Even though Blue Phoenix’s central location on West Washington Street gives it prime real estate for local deliveries, chef and co-manager Amenie Hopkins said that offering this service as a small business comes with its own obstacles.
“We’ve had so many staffing issues, it’s been hard to have enough people on hand to consistently offer it,’” she said. “But it’s something that we are trying to pull together and make work, because there was a lot of interest in it at one point, we were making regular deliveries for a little while last spring.”

Meanwhile, collegiate entrepreneurs at W&L have launched Dorm Storm, a food delivery service for students often accustomed to such city conveniences back home.

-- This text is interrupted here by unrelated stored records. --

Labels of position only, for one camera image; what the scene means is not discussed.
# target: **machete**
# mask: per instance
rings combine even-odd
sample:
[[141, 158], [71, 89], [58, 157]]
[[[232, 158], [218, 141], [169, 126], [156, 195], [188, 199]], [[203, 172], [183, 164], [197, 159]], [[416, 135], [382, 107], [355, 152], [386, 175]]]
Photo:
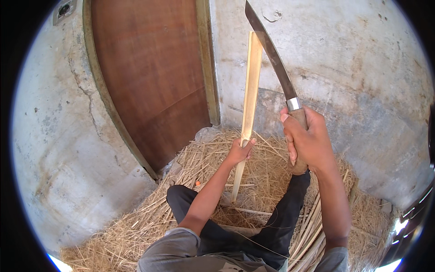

But the student-run food service is still getting off the ground, offering strictly limited hours, delivering within only a 5-mile radius of W&L, and charging $5 plus 10 percent of food order cost.
With these new developments in the Lexington food scene, Wilkinson sees potential for entrepreneurial innovation to continue within the local food sector despite challenges faced by the Red Hen.
“People are clearly hungry, or eager, for prepared foods or convenience foods,” she said. “In a place that had a Whole Foods or a Wegmans or something, there’s so much of that stuff now that’s being sold through grocery stores, but ours isn’t meeting the need in the community, I don’t think.”